» WHAT YOU NEED TO DO
What is needed is the run of lines from the one with "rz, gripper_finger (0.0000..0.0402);" through the close of the data, set down exactly.

» SUPPLIED INFORMATION
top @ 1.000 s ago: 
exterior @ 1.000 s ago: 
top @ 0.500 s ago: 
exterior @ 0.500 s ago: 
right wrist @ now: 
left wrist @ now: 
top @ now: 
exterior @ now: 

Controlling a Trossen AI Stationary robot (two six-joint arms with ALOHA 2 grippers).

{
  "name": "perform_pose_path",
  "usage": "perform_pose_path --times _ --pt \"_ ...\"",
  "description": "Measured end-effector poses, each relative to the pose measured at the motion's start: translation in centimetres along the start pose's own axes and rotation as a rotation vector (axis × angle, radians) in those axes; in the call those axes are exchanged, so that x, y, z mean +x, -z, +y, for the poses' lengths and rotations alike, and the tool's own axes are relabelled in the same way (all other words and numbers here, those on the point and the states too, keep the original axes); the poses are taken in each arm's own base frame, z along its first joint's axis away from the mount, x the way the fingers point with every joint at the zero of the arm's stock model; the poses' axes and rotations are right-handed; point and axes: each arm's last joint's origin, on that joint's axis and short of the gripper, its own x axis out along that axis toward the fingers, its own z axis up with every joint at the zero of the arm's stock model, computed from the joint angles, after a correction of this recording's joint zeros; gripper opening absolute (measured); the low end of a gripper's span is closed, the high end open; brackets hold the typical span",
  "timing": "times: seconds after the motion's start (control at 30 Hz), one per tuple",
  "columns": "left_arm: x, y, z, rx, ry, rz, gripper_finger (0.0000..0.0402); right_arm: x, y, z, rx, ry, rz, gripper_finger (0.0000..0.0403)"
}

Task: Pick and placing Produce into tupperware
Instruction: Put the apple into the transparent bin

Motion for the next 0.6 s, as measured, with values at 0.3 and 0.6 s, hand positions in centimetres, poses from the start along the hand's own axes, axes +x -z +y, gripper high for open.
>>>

» WRITTEN RESPONSE
  "columns": "left_arm: x, y, z, rx, ry, rz, gripper_finger (0.0000..0.0402); right_arm: x, y, z, rx, ry, rz, gripper_finger (0.0000..0.0403)"
}

Task: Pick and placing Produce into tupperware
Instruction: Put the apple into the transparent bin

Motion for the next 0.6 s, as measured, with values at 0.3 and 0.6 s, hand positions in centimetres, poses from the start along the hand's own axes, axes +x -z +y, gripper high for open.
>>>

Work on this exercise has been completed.